This event was a part of the Haas Institute's Research to Impact Series, Co-Organized with The Geography Dept. 23rd Sauer Memorial Lecture, the Berkeley Food Institute and the African American Studies Department.
About the Talk:
A striking feature of plantation-era history is the number of first-person accounts that credit the enslaved with the introduction of specific foods, all previously grown in Africa. This lecture lends support to these observations by identifying the crops that European witnesses attributed to slave agency and by engaging the ways that African subsistence staples arrived, and became established, in the Americas. In emphasizing the African crop transfers that occurred between the sixteenth and eighteenth centuries, the discussion draws attention to the significance of the continent’s food crops as a crucial underpinning of the transatlantic commerce in human beings, the slave ship as a means of conveying African crops to the Americas, and the enslaved as active participants in establishing African food staples on their subsistence plots and in the foodways of former plantation societies.
About the Speaker:
Judith Carney is a professor of geography at UCLA. Her research centers on African ecology and development, food security, gender and agrarian change, and African contributions to New World environmental history.

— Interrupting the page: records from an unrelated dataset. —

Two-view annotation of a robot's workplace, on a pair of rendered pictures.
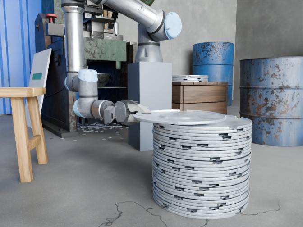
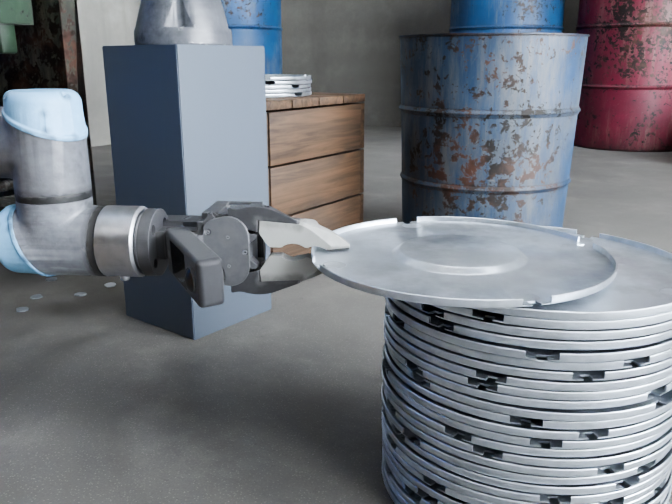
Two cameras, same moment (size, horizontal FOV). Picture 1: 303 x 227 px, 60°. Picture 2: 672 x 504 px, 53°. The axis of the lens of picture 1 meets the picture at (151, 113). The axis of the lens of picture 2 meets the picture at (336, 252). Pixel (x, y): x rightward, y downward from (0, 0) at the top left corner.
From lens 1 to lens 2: 0.45 m
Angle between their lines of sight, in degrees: 28
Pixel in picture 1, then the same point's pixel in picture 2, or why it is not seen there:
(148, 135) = not seen: hidden behind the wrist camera
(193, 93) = (293, 135)
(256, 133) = not seen: hidden behind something
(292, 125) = (544, 206)
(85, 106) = (59, 237)
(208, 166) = (643, 418)
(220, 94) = (349, 130)
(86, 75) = (54, 115)
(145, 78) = (197, 101)
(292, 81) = (549, 96)
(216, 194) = (649, 488)
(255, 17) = not seen: outside the picture
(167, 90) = (255, 136)
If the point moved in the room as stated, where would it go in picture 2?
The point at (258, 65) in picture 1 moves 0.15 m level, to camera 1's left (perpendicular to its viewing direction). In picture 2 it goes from (469, 55) to (407, 54)
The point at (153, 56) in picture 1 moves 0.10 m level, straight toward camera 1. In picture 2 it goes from (209, 23) to (230, 20)
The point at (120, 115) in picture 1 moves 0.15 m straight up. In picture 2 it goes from (228, 261) to (222, 109)
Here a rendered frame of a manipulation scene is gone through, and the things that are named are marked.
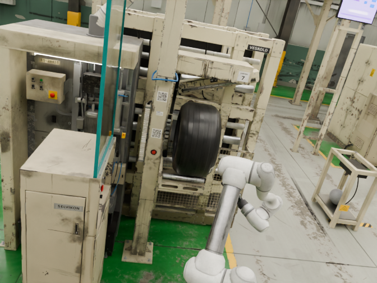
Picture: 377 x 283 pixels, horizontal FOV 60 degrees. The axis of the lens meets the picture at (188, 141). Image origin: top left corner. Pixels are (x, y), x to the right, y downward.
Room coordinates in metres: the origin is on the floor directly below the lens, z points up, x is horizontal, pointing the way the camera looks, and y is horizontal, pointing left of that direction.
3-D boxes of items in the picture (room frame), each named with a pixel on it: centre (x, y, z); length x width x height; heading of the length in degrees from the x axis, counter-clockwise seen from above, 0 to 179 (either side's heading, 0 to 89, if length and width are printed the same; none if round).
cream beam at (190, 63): (2.72, -0.08, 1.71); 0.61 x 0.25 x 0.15; 98
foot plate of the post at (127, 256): (2.35, 0.26, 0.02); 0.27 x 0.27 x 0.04; 8
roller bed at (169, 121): (2.75, 0.28, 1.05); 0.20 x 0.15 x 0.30; 98
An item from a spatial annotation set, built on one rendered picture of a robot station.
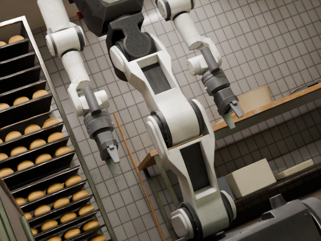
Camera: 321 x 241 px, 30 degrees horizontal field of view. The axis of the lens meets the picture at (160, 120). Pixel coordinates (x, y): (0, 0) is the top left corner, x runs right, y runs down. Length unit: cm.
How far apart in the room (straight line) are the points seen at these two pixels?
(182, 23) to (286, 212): 81
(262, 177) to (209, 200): 341
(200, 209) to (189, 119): 31
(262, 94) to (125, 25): 371
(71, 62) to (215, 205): 71
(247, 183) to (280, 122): 119
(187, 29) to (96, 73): 391
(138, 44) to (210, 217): 67
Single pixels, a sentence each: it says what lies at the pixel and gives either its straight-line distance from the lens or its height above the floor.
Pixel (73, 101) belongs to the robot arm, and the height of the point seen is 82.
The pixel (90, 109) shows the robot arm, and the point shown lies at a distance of 204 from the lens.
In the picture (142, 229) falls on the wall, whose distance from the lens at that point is 589.
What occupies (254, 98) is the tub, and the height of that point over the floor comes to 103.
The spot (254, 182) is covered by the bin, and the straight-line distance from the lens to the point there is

She is the author of nearly 100 scholarly articles and two books: Black Rice: The African Origins of Rice Cultivation in the Americas (Harvard University Press, 2001) and In the Shadow of Slavery: Africa’s Botanical Legacy in the Atlantic World (University of California Press, 2009), for which she was awarded the Melville Herskovits Book Award, and the Frederick Douglass Book Prize respectively. Carney has received numerous professional honors, including being elected to the American Academy of Arts and Sciences in 2017, and being made a fellow of the Association of American Geographers in 2018. Her research has been supported by the National Geographic Society and the John Simon Guggenheim Memorial Foundation, among others. Collaboration with geneticists and plant scientists resulted in two articles published in Nature. Her current research focuses on human use of West African mangrove ecosystems in the context of climate change and conservation initiatives. This forms part of a projected book on the environmental history of mangroves in the Black Atlantic.